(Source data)
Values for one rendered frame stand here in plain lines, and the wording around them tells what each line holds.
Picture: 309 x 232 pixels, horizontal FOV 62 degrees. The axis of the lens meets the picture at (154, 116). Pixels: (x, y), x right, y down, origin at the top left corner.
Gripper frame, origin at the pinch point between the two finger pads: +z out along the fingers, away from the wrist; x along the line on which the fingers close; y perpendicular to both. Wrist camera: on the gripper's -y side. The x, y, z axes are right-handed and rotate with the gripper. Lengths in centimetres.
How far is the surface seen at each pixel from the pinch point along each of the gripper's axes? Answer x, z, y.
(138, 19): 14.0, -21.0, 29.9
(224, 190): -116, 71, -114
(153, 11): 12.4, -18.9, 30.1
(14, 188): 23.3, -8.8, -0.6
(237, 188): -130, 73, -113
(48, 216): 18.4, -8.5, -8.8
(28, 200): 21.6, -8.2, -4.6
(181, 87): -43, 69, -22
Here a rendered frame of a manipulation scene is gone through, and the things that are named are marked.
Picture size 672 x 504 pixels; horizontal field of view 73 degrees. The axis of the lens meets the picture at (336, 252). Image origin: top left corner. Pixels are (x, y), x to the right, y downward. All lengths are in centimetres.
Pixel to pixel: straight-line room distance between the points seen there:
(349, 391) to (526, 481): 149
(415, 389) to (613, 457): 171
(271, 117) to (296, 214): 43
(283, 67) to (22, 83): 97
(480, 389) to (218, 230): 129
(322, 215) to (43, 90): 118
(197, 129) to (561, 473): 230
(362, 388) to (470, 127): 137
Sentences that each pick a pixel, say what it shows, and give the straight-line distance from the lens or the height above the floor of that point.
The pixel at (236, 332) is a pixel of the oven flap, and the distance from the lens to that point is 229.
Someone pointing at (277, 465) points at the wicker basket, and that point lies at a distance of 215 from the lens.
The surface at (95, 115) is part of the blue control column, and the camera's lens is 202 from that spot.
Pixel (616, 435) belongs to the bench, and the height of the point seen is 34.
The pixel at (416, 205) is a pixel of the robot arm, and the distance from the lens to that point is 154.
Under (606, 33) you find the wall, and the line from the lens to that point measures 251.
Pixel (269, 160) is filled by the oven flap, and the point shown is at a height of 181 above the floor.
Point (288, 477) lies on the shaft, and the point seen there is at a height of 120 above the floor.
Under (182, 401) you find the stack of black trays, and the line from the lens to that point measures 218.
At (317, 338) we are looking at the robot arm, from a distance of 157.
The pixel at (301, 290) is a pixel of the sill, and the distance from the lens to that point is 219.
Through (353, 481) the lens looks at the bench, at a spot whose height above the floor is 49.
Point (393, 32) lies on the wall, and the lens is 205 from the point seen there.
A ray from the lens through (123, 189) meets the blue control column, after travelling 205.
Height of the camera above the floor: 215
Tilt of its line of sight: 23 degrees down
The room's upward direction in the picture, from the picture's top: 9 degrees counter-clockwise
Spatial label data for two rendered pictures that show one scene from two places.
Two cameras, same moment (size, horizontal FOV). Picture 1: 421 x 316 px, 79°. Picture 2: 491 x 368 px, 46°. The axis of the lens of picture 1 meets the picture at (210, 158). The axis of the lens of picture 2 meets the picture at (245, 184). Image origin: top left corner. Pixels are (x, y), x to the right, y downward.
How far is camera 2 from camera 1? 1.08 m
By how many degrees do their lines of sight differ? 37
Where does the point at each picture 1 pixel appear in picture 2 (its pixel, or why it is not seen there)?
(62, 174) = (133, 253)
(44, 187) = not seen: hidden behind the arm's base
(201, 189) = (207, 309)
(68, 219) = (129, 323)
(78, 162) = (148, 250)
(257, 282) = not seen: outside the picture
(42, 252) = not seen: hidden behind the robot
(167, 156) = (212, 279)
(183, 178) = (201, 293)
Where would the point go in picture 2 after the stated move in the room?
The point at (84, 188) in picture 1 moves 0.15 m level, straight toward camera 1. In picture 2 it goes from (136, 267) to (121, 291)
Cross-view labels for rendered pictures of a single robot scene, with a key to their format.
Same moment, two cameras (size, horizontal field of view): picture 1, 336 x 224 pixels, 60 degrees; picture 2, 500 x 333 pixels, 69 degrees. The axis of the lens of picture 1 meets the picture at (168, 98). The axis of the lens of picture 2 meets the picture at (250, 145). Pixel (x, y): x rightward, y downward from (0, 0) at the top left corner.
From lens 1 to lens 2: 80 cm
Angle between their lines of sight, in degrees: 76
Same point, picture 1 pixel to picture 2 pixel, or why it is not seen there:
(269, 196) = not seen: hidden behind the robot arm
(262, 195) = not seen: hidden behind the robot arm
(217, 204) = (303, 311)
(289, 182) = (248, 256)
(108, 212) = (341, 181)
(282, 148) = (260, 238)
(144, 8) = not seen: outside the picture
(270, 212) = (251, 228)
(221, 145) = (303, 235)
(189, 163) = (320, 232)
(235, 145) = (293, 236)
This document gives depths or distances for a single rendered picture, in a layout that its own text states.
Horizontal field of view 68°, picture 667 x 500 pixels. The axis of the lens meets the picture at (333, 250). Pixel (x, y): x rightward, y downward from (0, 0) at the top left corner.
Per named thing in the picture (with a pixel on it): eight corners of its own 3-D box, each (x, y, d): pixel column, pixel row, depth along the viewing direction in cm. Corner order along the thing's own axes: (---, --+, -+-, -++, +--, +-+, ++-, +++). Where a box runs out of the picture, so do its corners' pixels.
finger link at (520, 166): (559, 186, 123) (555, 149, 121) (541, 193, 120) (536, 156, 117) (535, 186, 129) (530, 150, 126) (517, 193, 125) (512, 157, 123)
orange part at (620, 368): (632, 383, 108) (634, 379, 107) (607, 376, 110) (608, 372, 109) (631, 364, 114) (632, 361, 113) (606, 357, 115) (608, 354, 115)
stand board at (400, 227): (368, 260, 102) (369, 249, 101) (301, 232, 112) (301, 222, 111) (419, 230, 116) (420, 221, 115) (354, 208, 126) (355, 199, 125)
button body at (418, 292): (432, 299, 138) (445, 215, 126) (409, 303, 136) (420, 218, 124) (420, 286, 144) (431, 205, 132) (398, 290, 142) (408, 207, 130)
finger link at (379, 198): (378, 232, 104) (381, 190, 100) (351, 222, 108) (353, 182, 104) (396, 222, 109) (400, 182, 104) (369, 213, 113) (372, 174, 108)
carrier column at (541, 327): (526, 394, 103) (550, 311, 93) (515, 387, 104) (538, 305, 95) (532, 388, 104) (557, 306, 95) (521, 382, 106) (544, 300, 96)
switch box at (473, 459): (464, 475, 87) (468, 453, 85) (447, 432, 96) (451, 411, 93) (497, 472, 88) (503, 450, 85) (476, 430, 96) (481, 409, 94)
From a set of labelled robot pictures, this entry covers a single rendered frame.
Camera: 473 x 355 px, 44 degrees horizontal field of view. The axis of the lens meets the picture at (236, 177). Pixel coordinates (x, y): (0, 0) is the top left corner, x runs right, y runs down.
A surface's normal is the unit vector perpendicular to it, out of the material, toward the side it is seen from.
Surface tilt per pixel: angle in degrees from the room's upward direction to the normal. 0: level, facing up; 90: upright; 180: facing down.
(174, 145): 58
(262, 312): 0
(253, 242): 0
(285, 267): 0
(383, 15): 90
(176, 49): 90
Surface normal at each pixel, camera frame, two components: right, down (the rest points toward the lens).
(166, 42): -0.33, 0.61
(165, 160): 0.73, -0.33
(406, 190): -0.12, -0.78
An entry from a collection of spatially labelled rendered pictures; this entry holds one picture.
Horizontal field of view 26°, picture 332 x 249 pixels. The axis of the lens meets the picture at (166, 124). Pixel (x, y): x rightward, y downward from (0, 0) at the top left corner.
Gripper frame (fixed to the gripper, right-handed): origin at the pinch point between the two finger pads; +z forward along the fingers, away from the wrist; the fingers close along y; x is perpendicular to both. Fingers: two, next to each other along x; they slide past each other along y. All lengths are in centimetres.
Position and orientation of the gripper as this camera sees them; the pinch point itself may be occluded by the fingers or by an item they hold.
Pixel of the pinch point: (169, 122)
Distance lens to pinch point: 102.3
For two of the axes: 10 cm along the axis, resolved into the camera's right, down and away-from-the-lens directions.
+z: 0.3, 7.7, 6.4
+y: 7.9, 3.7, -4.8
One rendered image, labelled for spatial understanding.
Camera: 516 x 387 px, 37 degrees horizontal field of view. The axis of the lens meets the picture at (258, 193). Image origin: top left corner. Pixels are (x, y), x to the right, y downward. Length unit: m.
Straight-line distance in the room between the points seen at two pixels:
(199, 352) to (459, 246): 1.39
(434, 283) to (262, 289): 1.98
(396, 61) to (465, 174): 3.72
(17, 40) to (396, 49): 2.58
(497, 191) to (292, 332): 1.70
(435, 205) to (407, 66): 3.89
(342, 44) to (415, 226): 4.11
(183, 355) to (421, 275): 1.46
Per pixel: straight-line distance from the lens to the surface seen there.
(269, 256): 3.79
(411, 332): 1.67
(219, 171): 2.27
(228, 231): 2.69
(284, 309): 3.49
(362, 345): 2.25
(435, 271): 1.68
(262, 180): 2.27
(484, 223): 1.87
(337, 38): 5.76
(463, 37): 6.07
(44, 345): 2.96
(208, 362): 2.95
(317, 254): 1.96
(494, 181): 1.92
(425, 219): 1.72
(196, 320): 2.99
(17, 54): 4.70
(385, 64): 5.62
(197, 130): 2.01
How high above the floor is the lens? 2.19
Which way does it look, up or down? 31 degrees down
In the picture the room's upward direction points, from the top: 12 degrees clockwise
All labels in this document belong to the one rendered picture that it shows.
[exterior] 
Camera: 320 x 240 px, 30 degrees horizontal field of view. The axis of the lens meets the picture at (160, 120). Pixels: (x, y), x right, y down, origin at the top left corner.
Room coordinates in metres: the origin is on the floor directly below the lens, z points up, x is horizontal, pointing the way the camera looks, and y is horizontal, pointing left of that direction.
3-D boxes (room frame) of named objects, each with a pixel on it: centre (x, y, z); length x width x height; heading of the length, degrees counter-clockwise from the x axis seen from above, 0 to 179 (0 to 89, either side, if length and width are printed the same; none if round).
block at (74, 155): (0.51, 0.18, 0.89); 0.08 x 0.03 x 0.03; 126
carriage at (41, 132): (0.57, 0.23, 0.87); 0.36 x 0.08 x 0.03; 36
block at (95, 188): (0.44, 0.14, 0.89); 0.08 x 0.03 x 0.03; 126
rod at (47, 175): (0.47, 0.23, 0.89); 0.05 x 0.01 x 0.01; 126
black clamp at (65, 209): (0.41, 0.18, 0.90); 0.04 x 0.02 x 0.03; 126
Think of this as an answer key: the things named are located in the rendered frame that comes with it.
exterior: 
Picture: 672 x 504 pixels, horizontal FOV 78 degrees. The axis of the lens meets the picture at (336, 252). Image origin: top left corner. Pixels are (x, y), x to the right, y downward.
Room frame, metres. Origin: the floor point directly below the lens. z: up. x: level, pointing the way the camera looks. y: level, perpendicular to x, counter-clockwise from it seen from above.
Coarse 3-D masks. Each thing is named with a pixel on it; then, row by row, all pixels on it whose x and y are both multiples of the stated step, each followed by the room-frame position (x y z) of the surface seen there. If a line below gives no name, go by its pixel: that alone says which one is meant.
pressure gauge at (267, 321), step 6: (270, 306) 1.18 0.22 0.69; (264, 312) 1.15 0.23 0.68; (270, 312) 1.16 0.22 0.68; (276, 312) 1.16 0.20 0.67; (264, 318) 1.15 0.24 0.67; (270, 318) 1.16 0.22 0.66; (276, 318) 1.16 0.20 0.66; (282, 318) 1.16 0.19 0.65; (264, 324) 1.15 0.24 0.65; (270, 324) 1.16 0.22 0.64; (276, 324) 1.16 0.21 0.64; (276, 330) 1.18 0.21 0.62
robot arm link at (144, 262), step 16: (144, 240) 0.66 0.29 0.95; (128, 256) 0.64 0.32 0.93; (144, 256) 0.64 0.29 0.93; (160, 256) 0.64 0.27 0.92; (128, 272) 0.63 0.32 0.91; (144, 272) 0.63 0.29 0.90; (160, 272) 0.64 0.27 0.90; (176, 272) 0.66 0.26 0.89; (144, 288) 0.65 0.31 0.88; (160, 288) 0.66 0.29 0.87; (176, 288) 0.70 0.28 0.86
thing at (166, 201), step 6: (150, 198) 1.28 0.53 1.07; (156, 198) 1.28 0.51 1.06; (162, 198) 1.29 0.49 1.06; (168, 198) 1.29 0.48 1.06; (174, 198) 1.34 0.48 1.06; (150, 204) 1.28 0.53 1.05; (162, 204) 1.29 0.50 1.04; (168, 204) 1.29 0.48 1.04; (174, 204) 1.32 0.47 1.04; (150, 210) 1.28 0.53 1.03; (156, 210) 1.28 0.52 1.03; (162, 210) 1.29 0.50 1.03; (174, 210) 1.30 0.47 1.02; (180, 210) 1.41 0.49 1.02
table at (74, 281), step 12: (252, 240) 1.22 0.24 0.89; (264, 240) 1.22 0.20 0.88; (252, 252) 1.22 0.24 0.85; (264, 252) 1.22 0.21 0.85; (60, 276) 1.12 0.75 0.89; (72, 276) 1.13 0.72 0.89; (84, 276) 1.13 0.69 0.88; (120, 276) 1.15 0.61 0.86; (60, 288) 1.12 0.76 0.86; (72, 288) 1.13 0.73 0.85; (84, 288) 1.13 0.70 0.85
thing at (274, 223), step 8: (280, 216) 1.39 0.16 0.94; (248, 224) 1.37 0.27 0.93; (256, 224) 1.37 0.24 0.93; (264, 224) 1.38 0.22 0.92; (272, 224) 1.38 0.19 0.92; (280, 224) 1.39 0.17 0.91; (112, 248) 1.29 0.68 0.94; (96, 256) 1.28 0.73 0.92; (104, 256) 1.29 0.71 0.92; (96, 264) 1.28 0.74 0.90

• _Try it_
Across the entries above, find the lines with the string "wrist" and copy them.

• _Solution to this task_
Gripper frame, origin at the pinch point between the two finger pads: +z out along the fingers, away from the wrist; x along the line on which the fingers close; y perpendicular to both. Wrist camera: on the gripper's -y side. The x, y, z axes are right-handed and rotate with the gripper. Lengths in centimetres.
Gripper frame (fixed to the gripper, right-handed): origin at the pinch point between the two finger pads; +z forward along the fingers, away from the wrist; the fingers close along y; x is perpendicular to both. Fingers: two, next to each other along x; they slide past each other along y. All lengths are in centimetres.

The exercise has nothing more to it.